● What you need to do:
Lines with the word "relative" in them are the ones to copy from the records.

● Data supplied:
┄┄┄┄┄┄
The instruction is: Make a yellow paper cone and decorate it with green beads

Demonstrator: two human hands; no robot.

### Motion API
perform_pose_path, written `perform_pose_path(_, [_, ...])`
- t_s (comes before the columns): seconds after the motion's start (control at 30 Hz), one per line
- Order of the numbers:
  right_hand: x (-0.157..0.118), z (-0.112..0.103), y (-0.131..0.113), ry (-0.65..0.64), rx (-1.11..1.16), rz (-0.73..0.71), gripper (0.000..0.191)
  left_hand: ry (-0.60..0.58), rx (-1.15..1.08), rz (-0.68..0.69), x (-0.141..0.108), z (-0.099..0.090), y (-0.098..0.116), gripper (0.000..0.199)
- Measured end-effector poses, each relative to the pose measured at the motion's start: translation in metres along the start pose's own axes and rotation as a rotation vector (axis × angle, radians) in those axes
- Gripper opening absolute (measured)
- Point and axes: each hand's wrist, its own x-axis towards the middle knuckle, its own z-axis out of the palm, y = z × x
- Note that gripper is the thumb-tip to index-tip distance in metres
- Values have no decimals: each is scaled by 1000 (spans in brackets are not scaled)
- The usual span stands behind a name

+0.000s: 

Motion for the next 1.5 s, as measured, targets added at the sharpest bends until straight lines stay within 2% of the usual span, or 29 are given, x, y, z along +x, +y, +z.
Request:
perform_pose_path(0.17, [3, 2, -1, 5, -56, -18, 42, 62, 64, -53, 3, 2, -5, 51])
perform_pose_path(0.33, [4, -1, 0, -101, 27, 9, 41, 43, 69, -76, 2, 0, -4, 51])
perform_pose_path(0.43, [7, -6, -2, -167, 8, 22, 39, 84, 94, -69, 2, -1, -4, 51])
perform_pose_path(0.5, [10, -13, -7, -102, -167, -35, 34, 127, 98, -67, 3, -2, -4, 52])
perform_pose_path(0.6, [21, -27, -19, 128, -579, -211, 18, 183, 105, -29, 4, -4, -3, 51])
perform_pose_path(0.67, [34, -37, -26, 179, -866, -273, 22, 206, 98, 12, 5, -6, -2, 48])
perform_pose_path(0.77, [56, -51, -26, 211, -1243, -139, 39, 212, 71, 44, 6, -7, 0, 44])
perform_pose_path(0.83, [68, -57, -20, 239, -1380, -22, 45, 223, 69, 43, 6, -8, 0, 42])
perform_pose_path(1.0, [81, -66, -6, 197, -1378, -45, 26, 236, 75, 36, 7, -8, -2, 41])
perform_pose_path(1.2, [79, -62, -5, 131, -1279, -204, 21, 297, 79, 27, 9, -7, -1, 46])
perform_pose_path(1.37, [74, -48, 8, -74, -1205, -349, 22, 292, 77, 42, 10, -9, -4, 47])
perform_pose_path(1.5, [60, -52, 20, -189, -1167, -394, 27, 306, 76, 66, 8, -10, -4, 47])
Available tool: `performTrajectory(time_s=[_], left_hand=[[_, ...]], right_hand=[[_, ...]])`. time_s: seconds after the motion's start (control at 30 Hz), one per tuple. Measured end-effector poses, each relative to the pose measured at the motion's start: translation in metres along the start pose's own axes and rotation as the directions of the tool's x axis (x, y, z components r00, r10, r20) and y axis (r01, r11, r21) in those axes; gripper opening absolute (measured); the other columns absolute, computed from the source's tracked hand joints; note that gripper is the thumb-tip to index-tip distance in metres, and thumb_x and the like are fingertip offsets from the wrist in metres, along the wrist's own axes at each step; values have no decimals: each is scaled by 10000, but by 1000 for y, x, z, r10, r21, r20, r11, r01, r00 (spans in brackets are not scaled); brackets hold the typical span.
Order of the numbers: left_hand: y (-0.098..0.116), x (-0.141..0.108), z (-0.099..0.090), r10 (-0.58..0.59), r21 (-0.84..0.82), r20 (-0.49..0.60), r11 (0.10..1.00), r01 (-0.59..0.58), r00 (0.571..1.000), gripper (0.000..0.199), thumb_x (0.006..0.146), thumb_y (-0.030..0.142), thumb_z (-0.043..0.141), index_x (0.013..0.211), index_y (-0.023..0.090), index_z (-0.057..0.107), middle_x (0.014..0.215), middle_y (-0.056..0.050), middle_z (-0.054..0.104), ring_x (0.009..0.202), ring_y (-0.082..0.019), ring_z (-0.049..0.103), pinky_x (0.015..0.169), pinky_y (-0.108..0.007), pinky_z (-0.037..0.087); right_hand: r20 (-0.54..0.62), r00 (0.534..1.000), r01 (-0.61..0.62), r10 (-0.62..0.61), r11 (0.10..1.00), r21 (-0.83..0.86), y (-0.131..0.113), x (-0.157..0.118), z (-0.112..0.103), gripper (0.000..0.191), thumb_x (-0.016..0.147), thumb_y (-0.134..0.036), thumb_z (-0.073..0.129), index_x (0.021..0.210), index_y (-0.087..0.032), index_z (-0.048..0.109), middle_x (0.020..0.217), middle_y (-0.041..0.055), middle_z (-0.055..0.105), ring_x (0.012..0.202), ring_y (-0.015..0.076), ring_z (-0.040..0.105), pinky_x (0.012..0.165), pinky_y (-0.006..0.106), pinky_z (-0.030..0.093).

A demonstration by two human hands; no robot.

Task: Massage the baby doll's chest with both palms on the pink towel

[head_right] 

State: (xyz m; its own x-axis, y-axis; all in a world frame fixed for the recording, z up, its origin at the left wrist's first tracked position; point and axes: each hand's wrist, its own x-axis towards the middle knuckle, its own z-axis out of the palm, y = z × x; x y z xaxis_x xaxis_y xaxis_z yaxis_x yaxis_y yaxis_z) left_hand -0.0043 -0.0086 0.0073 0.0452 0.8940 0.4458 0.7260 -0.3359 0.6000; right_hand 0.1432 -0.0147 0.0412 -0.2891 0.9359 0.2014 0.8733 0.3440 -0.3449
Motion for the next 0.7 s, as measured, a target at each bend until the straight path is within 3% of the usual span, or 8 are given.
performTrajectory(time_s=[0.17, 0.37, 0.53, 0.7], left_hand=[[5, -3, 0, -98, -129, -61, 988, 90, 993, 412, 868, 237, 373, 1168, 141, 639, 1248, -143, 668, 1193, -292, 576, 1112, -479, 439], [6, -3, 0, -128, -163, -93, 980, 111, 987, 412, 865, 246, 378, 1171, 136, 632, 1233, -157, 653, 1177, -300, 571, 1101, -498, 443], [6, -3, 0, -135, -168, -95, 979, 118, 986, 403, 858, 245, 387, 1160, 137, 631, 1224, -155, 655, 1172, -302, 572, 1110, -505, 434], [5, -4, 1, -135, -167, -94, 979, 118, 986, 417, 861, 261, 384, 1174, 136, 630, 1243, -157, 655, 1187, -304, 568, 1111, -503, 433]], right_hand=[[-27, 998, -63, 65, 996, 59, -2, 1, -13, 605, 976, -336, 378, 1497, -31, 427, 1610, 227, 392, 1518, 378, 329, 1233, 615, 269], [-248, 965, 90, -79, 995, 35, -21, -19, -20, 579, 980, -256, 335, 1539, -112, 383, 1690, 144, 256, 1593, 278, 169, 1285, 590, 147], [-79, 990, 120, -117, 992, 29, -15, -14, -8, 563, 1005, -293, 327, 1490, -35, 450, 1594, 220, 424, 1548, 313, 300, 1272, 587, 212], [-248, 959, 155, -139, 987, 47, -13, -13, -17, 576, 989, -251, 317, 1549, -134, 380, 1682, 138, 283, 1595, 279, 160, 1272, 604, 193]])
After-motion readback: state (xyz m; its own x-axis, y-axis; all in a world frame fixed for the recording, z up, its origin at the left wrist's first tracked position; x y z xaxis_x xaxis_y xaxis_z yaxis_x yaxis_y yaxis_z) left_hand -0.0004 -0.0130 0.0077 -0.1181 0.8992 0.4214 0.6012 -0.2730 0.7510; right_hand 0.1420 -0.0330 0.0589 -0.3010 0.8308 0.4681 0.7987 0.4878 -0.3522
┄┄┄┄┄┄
● Written solution:
- Measured end-effector poses, each relative to the pose measured at the motion's start: translation in metres along the start pose's own axes and rotation as a rotation vector (axis × angle, radians) in those axes
Available tool: `performTrajectory(time_s=[_], left_hand=[[_, ...]], right_hand=[[_, ...]])`. time_s: seconds after the motion's start (control at 30 Hz), one per tuple. Measured end-effector poses, each relative to the pose measured at the motion's start: translation in metres along the start pose's own axes and rotation as the directions of the tool's x axis (x, y, z components r00, r10, r20) and y axis (r01, r11, r21) in those axes; gripper opening absolute (measured); the other columns absolute, computed from the source's tracked hand joints; note that gripper is the thumb-tip to index-tip distance in metres, and thumb_x and the like are fingertip offsets from the wrist in metres, along the wrist's own axes at each step; values have no decimals: each is scaled by 10000, but by 1000 for y, x, z, r10, r21, r20, r11, r01, r00 (spans in brackets are not scaled); brackets hold the typical span.

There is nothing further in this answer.